NPE in ConsumerStateBatch.getCurrentRetryCount #1004

mpkorstanje · 2024-04-02T12:55:16Z

Expected Behavior

Given a Kafka listener with retry enabled, when an exception is thrown from the listener, it should be retried.

@KafkaListener(
    groupId = "example_failure-test",
    batch = true,
    errorStrategy = @ErrorStrategy(value = RETRY_ON_ERROR, retryCount = MAX_VALUE, retryDelay = "5s"),
    offsetReset = EARLIEST,
    offsetStrategy = OffsetStrategy.DISABLED
)
class BulkItemConsumer {


  @Topic("t.failure-test.test")
  void consume(List<ConsumerRecord<String, BulkItemOnIndex>> records, Consumer<String, BulkItemOnIndex> kafkaConsumer) throws IOException, ExecutionException {
     // An exception is thrown here to trigger the retry
  }

}

Actual Behaviour

2024-04-02 12:10:45.101Z | INFO  | pool-7-thread-1      | o.a.k.c.c.internals.ConsumerCoordinator       | [Consumer clientId=failure-test-example-consumer, groupId=example_failure-test] Successfully joined group with generation Generation{generationId=1, memberId='failure-test-example-consumer-acb506c5-c0b1-49a1-8d80-e7eb491a69cc', protocol='range'}
2024-04-02 12:10:45.101Z | INFO  | pool-7-thread-1      | o.a.k.c.c.internals.ConsumerCoordinator       | [Consumer clientId=failure-test-example-consumer, groupId=example_failure-test] Finished assignment for group at generation 1: {failure-test-example-consumer-acb506c5-c0b1-49a1-8d80-e7eb491a69cc=Assignment(partitions=[t.failure-test.test-0])}
2024-04-02 12:10:45.104Z | INFO  | pool-7-thread-1      | o.a.k.c.c.internals.ConsumerCoordinator       | [Consumer clientId=failure-test-example-consumer, groupId=example_failure-test] Successfully synced group in generation Generation{generationId=1, memberId='failure-test-example-consumer-acb506c5-c0b1-49a1-8d80-e7eb491a69cc', protocol='range'}
2024-04-02 12:10:45.105Z | INFO  | pool-7-thread-1      | o.a.k.c.c.internals.ConsumerCoordinator       | [Consumer clientId=failure-test-example-consumer, groupId=example_failure-test] Notifying assignor about the new Assignment(partitions=[t.failure-test.test-0])
2024-04-02 12:10:45.105Z | INFO  | pool-7-thread-1      | o.a.k.c.c.internals.ConsumerCoordinator       | [Consumer clientId=failure-test-example-consumer, groupId=example_failure-test] Adding newly assigned partitions: t.failure-test.test-0
2024-04-02 12:10:45.106Z | INFO  | pool-7-thread-1      | o.a.k.c.c.internals.ConsumerCoordinator       | [Consumer clientId=failure-test-example-consumer, groupId=example_failure-test] Found no committed offset for partition t.failure-test.test-0
2024-04-02 12:10:45.107Z | INFO  | pool-7-thread-1      | o.a.k.c.consumer.internals.SubscriptionState  | [Consumer clientId=failure-test-example-consumer, groupId=example_failure-test] Resetting offset for partition t.failure-test.test-0 to position FetchPosition{offset=0, offsetEpoch=Optional.empty, currentLeader=LeaderAndEpoch{leader=Optional[localhost:9092 (id: 1001 rack: null)], epoch=0}}.
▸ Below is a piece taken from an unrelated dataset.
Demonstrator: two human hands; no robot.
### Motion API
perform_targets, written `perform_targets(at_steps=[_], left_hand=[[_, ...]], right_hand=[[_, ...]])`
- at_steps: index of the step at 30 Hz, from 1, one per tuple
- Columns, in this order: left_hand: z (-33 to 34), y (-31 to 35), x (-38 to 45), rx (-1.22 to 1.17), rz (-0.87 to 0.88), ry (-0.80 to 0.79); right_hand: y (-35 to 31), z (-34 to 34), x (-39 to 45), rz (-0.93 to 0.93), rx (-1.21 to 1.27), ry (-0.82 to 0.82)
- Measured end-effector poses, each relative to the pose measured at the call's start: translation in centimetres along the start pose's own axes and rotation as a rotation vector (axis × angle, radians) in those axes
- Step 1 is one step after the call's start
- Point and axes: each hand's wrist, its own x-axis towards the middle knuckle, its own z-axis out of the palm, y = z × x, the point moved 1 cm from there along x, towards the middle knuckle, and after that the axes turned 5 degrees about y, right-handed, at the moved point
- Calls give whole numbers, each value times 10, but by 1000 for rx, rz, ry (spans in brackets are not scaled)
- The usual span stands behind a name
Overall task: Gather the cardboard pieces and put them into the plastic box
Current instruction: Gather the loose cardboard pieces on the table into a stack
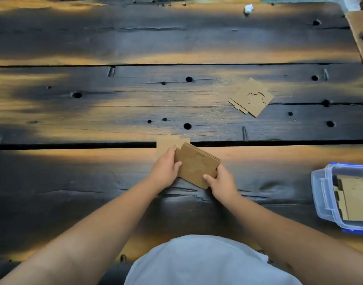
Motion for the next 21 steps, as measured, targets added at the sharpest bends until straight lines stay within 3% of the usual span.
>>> perform_targets(at_steps=[10, 14, 21], left_hand=[[-34, 9, 82, 407, 229, -327], [-33, -1, 95, 483, 194, -348], [-38, -18, 96, 455, 122, -363]], right_hand=[[-52, 89, -21, 774, 888, 13], [-67, 108, -19, 867, 1022, 48], [-71, 111, -16, 916, 1029, 61]])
// Some log lines indicating the consumer was called and threw an exception

2024-04-02 12:10:45.123Z | ERROR | pool-7-thread-1      | i.m.c.k.e.KafkaListenerExceptionHandler       | Kafka consumer [com.example.ExampleConsumer@3d39e8d0] produced error: Cannot invoke "org.apache.kafka.clients.consumer.OffsetAndMetadata.offset()" because the return value of "java.util.Map.get(Object)" is null
java.lang.NullPointerException: Cannot invoke "org.apache.kafka.clients.consumer.OffsetAndMetadata.offset()" because the return value of "java.util.Map.get(Object)" is null
	at io.micronaut.configuration.kafka.processor.ConsumerStateBatch.lambda$getCurrentRetryCount$3(ConsumerStateBatch.java:173)
	at java.base/java.util.stream.ReferencePipeline$3$1.accept(ReferencePipeline.java:197)
	at java.base/java.util.HashMap$KeySpliterator.forEachRemaining(HashMap.java:1707)
	at java.base/java.util.stream.AbstractPipeline.copyInto(AbstractPipeline.java:509)
	at java.base/java.util.stream.AbstractPipeline.wrapAndCopyInto(AbstractPipeline.java:499)
	at java.base/java.util.stream.ReduceOps$ReduceOp.evaluateSequential(ReduceOps.java:921)
	at java.base/java.util.stream.AbstractPipeline.evaluate(AbstractPipeline.java:234)
	at java.base/java.util.stream.IntPipeline.reduce(IntPipeline.java:520)
	at java.base/java.util.stream.IntPipeline.max(IntPipeline.java:483)
	at io.micronaut.configuration.kafka.processor.ConsumerStateBatch.getCurrentRetryCount(ConsumerStateBatch.java:175)
	at io.micronaut.configuration.kafka.processor.ConsumerStateBatch.resolveWithErrorStrategy(ConsumerStateBatch.java:149)
	at io.micronaut.configuration.kafka.processor.ConsumerStateBatch.processRecords(ConsumerStateBatch.java:93)
	at io.micronaut.configuration.kafka.processor.ConsumerState.pollAndProcessRecords(ConsumerState.java:212)
	at io.micronaut.configuration.kafka.processor.ConsumerState.refreshAssignmentsPollAndProcessRecords(ConsumerState.java:164)
	at io.micronaut.configuration.kafka.processor.ConsumerState.threadPollLoop(ConsumerState.java:154)
	at io.micrometer.core.instrument.composite.CompositeTimer.record(CompositeTimer.java:141)
	at io.micrometer.core.instrument.Timer.lambda$wrap$0(Timer.java:193)
	at java.base/java.util.concurrent.Executors$RunnableAdapter.call(Executors.java:539)
	at java.base/java.util.concurrent.FutureTask.run(FutureTask.java:264)
	at java.base/java.util.concurrent.ScheduledThreadPoolExecutor$ScheduledFutureTask.run(ScheduledThreadPoolExecutor.java:304)
	at java.base/java.util.concurrent.ThreadPoolExecutor.runWorker(ThreadPoolExecutor.java:1136)
	at java.base/java.util.concurrent.ThreadPoolExecutor$Worker.run(ThreadPoolExecutor.java:635)
	at java.base/java.lang.Thread.run(Thread.java:833)
2024-04-02 12:10:45.124Z | INFO  | pool-7-thread-1      | i.m.c.kafka.processor.KafkaConsumerProcessor  | Consumer [failure-test-example-consumer] assignments changed: [] -> [t.failure-test.test-0]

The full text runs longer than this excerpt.